**Exercise**: Repeat nothing but the line that contains "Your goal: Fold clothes" and the lines after it, through the end of the listing, exactly as they stand; omit pictures.
╭─ Given material
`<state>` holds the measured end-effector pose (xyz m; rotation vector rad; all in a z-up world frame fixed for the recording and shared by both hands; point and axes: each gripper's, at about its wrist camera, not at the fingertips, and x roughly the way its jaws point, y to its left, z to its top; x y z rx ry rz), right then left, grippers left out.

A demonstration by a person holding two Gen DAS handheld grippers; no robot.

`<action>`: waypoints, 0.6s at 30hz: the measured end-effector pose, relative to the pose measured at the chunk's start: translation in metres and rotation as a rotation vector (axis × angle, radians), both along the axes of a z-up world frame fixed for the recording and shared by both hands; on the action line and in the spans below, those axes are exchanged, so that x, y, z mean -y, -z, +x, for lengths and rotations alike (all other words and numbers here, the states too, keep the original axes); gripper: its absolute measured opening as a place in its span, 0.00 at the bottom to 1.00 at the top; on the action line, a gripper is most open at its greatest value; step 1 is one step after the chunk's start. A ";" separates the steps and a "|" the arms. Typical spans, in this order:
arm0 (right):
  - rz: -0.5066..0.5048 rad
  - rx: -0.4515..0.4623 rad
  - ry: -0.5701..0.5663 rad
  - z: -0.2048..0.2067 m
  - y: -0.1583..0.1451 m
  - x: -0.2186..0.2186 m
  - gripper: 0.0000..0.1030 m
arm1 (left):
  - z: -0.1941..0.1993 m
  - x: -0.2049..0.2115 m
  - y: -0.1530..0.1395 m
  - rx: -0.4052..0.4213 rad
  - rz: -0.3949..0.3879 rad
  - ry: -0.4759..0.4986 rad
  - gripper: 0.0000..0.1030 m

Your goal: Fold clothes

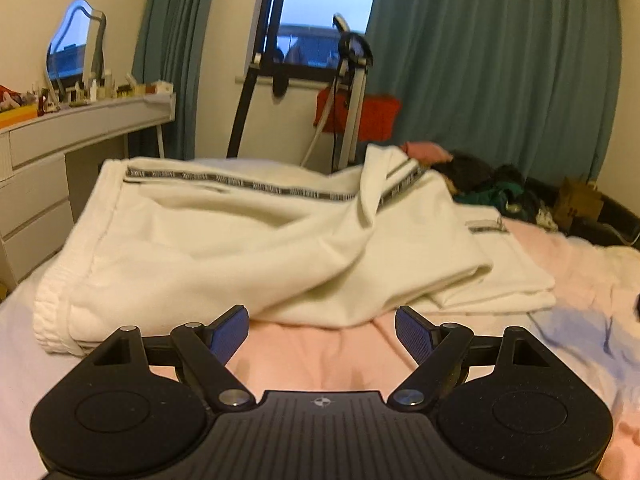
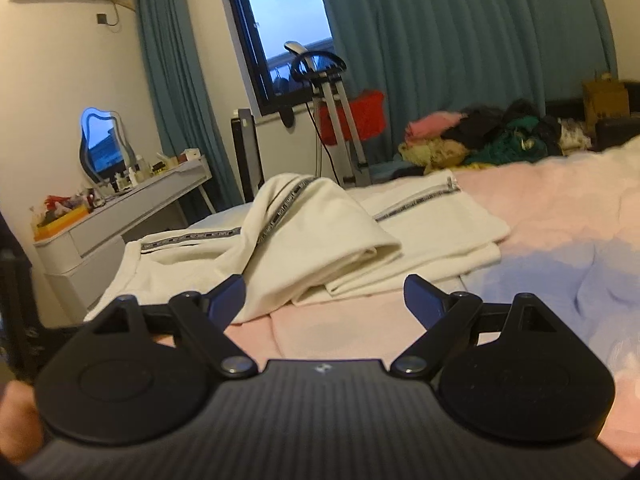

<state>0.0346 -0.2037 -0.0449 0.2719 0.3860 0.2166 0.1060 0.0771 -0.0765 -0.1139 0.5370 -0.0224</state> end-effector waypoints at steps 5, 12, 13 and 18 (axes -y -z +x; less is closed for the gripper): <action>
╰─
**Solution**:
Your goal: Fold clothes


<state>0.0346 -0.2037 -0.0449 0.2719 0.3860 0.2166 0.1060 0.0771 -0.0765 -0.1139 0.5370 -0.0224</state> end-effector waypoints at steps 5, 12, 13 and 18 (axes -y -z +x; less is closed for the gripper): <action>

Nothing else is needed to complete this exercise.